▶ _What the task asks_: With the line containing "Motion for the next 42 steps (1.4" as the first and the final line of the entries as the last, repeat exactly the lines in that span, including both.

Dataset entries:
┌──

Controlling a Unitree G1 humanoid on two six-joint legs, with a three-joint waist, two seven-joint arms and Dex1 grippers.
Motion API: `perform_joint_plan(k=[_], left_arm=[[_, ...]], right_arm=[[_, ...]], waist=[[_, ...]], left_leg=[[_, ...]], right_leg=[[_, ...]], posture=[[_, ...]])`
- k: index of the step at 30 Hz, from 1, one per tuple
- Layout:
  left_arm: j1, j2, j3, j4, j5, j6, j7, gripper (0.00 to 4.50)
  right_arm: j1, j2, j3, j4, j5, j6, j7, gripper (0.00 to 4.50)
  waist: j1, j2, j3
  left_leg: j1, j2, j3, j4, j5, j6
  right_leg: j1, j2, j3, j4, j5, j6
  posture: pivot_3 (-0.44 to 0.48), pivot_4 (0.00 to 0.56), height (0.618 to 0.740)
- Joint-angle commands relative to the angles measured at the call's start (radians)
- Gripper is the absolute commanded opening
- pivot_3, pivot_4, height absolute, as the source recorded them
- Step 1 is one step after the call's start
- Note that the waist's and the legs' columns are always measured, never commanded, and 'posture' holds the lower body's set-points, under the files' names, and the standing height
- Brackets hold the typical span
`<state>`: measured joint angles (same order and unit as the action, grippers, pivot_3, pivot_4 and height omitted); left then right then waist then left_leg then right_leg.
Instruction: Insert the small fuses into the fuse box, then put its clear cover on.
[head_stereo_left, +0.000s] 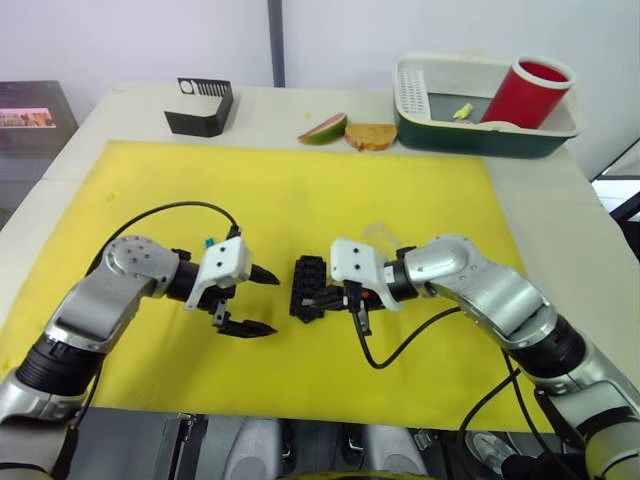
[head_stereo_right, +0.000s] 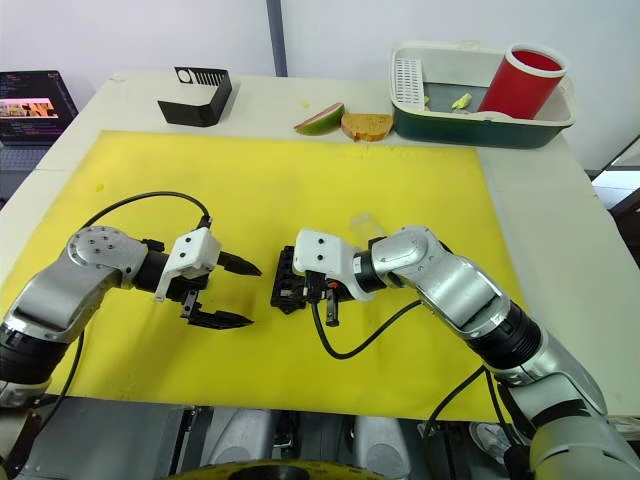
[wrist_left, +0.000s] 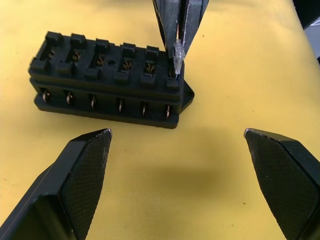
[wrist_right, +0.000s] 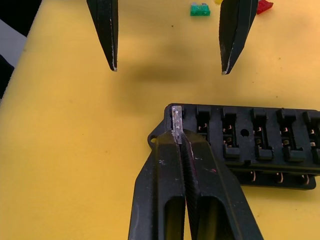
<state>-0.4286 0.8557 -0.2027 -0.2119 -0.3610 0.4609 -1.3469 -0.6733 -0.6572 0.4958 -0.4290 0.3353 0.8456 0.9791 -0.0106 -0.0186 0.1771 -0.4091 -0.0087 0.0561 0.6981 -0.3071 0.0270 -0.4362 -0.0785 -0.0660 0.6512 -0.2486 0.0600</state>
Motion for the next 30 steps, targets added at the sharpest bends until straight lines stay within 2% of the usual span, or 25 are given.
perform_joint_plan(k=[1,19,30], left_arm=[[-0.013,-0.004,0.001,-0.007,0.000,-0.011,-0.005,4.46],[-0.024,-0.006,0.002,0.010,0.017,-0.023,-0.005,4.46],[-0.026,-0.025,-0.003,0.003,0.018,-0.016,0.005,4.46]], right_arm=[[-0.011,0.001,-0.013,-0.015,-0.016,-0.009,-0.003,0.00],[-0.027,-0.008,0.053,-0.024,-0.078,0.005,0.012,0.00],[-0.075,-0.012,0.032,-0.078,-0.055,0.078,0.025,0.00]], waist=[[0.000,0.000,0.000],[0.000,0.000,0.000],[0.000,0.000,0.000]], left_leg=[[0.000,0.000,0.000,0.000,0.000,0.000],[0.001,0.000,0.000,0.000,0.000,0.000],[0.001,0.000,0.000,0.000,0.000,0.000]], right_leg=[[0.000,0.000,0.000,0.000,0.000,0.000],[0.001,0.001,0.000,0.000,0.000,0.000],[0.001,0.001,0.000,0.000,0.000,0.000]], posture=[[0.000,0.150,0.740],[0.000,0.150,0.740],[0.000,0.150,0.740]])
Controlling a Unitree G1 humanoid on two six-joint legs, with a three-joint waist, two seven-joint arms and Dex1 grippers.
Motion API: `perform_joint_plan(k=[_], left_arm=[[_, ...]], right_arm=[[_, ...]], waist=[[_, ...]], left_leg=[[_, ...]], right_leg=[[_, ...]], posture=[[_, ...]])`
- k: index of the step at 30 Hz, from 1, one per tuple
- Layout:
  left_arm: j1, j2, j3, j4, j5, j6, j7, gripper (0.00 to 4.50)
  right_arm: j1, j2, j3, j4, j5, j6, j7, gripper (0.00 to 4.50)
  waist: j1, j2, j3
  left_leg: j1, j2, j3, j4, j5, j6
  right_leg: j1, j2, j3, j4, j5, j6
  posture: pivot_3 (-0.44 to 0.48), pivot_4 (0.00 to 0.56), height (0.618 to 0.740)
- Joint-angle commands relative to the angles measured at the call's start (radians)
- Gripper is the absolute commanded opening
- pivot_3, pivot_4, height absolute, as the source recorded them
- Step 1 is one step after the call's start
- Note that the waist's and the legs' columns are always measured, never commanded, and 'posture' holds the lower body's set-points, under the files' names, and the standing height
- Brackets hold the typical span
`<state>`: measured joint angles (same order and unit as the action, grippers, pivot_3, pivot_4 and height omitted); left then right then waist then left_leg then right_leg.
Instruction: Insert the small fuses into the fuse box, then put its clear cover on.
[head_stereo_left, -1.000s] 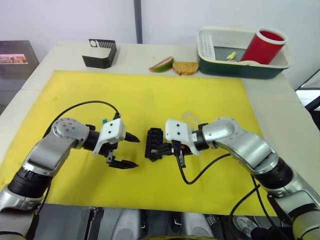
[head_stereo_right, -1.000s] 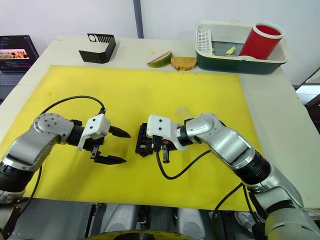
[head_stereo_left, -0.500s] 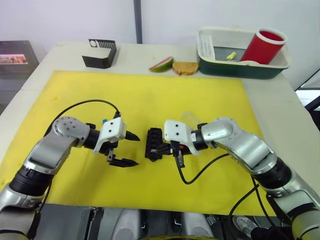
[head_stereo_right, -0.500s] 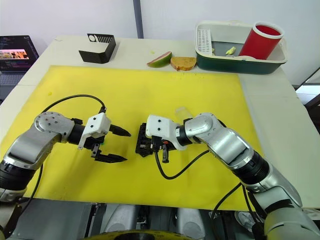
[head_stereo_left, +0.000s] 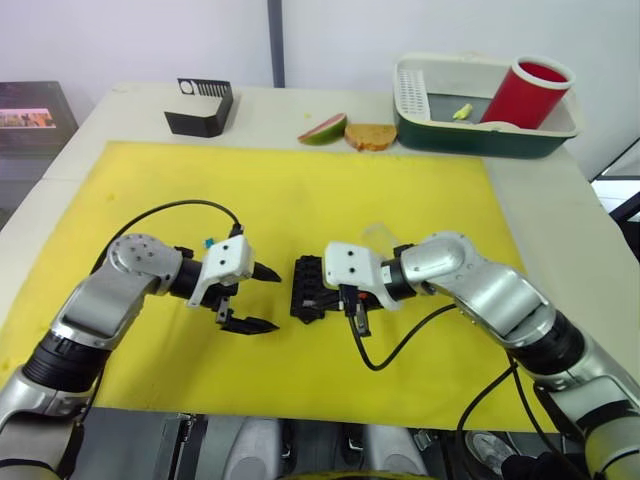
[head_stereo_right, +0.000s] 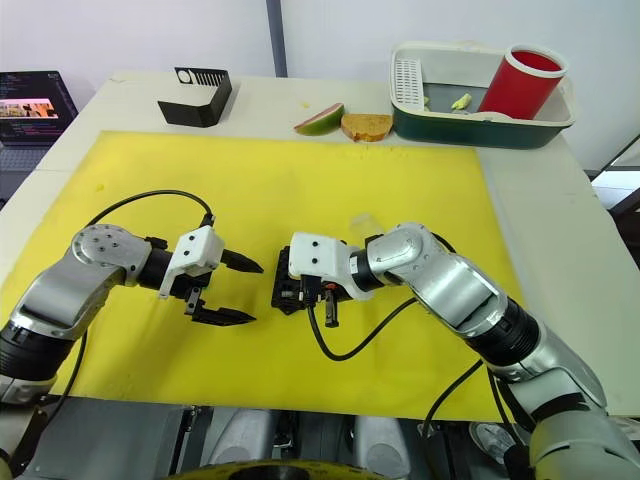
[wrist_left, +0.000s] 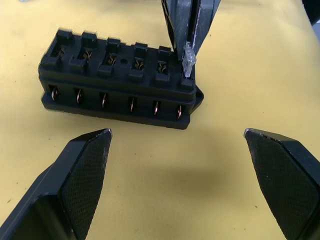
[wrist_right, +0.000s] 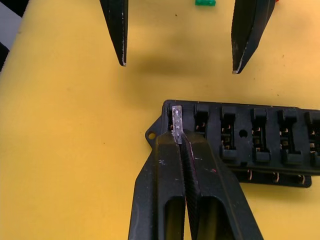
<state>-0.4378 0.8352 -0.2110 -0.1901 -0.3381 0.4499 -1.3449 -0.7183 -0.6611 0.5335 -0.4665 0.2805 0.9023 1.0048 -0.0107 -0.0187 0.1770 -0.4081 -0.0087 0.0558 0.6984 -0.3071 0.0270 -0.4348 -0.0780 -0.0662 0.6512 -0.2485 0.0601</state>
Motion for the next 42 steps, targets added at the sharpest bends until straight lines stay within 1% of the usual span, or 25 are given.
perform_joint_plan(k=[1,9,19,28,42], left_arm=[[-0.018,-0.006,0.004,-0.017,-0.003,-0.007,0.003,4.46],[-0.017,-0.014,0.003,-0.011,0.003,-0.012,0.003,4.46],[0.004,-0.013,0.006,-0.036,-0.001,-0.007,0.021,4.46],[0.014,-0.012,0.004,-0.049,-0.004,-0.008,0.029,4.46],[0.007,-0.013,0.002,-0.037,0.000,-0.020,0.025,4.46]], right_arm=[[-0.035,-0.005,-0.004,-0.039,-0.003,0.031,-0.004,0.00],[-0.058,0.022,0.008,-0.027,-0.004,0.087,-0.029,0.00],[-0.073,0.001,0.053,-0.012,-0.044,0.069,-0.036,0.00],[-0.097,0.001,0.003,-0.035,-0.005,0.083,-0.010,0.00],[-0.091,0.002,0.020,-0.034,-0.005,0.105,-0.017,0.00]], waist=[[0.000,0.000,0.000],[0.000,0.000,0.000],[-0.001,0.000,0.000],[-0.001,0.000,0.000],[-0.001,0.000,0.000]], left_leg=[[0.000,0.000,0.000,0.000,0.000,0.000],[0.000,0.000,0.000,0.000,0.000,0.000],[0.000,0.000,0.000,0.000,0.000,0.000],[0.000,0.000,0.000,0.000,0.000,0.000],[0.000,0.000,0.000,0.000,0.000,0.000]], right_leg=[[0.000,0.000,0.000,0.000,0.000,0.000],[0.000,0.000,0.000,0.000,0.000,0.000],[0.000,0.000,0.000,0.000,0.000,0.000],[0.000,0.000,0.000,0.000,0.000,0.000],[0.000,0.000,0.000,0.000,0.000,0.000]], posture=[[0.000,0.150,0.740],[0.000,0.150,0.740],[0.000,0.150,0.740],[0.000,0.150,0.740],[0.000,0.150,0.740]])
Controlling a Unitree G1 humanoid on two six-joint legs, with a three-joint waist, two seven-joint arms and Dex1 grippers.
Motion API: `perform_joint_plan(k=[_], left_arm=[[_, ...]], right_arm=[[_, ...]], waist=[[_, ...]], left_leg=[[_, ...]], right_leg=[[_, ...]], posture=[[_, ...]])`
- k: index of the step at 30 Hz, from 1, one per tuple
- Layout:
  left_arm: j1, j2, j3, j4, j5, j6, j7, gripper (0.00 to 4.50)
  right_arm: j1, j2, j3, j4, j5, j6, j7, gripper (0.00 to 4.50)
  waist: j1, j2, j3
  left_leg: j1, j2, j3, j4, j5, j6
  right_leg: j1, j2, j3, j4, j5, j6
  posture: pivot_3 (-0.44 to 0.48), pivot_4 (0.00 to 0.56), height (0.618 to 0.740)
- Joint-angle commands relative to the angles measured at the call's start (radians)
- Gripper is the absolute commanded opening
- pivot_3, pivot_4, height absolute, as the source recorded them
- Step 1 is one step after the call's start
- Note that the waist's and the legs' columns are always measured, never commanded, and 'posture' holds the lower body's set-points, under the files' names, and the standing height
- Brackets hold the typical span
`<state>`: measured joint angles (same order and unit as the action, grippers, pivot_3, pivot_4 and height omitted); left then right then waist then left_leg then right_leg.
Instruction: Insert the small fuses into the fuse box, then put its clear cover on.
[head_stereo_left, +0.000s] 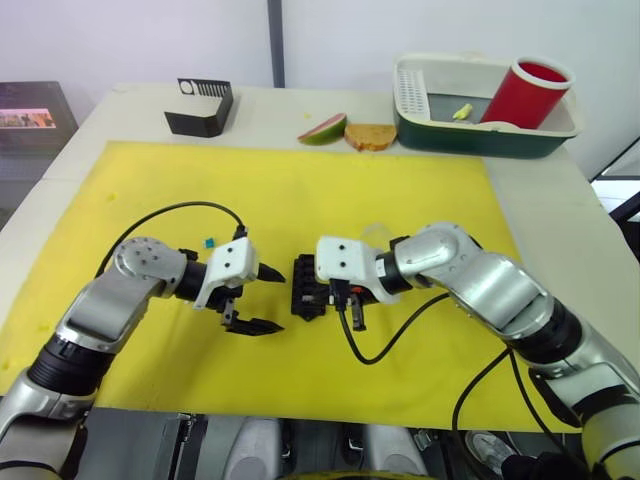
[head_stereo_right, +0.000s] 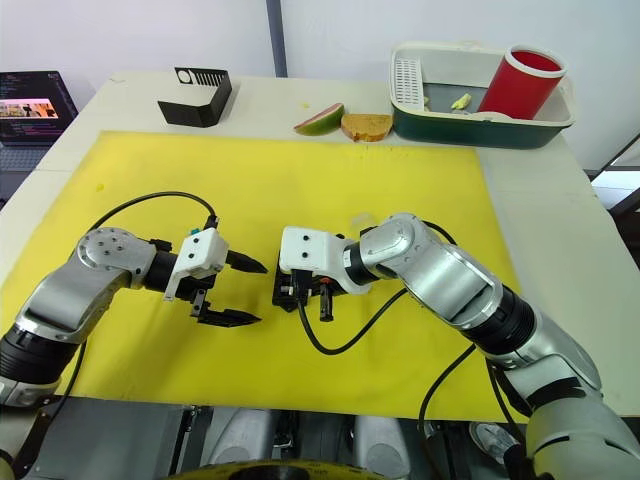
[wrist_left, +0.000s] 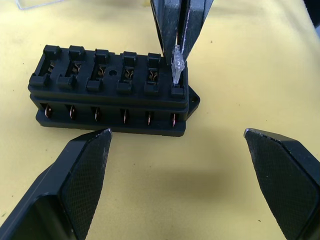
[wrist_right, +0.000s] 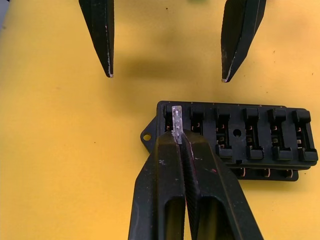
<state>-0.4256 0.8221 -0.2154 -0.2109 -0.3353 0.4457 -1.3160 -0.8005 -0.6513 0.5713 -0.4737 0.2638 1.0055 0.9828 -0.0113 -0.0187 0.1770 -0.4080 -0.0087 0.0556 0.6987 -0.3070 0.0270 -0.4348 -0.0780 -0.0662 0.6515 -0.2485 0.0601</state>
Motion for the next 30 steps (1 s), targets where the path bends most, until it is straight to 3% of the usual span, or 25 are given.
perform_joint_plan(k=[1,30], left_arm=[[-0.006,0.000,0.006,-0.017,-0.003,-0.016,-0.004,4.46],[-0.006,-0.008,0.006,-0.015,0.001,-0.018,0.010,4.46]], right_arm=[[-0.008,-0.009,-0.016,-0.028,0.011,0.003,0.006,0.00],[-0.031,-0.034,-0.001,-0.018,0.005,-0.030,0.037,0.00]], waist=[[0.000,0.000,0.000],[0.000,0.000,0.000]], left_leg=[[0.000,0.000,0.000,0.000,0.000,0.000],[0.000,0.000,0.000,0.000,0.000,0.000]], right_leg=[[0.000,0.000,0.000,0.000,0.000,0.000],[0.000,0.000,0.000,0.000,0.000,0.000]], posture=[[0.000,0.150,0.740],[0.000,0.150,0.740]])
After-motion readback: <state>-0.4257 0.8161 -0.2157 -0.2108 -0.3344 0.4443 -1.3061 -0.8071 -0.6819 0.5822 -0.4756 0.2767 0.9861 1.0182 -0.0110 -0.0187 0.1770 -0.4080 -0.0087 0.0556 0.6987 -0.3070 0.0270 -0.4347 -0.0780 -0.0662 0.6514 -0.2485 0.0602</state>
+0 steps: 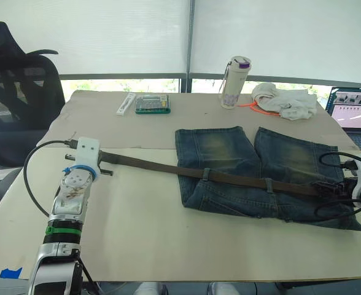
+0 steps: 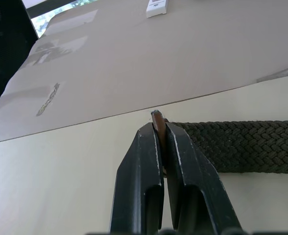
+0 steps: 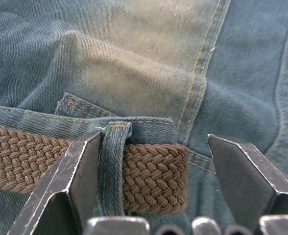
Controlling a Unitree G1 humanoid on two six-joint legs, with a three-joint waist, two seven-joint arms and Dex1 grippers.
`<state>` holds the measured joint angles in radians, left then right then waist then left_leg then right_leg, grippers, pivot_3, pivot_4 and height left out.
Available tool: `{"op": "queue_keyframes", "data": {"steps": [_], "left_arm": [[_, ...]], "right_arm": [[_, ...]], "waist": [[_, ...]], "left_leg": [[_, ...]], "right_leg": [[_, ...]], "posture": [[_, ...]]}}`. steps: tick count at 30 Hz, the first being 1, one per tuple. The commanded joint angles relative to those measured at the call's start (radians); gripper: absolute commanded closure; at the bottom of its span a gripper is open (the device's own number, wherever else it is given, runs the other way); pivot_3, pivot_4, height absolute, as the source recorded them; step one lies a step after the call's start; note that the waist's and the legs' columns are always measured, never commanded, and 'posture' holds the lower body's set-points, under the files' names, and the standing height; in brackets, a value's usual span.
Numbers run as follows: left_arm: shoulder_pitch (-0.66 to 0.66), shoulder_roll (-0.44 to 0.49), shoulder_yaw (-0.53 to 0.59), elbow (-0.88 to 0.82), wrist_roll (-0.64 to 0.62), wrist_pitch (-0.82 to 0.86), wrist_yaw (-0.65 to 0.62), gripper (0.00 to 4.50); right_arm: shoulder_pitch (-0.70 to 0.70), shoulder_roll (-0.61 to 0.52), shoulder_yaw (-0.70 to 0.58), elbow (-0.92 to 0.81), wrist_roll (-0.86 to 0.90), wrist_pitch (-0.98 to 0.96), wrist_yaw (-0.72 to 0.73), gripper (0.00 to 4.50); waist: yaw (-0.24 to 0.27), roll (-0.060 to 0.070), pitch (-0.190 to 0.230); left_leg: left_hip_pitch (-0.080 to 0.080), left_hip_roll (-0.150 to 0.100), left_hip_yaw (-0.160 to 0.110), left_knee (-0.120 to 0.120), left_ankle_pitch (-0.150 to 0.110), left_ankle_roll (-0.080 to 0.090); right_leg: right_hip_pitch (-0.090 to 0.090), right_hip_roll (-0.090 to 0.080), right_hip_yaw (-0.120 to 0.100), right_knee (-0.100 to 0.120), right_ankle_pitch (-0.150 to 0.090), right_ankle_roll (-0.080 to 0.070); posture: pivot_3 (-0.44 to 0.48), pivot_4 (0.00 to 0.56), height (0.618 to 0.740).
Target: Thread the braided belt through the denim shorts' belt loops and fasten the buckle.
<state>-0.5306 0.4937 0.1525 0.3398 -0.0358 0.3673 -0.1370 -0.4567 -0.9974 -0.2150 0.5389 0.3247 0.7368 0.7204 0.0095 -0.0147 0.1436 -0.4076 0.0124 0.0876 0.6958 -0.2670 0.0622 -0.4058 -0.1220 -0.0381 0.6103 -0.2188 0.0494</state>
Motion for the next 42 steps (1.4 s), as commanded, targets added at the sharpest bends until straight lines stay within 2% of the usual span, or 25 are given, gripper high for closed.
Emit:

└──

▶ _Exercise answer_:
Motion for the next 42 steps (1.4 s), as commanded, targets added at the sharpest bends until straight lines stay within 2% of the usual span, or 25 are given, gripper high for closed.
Emit:

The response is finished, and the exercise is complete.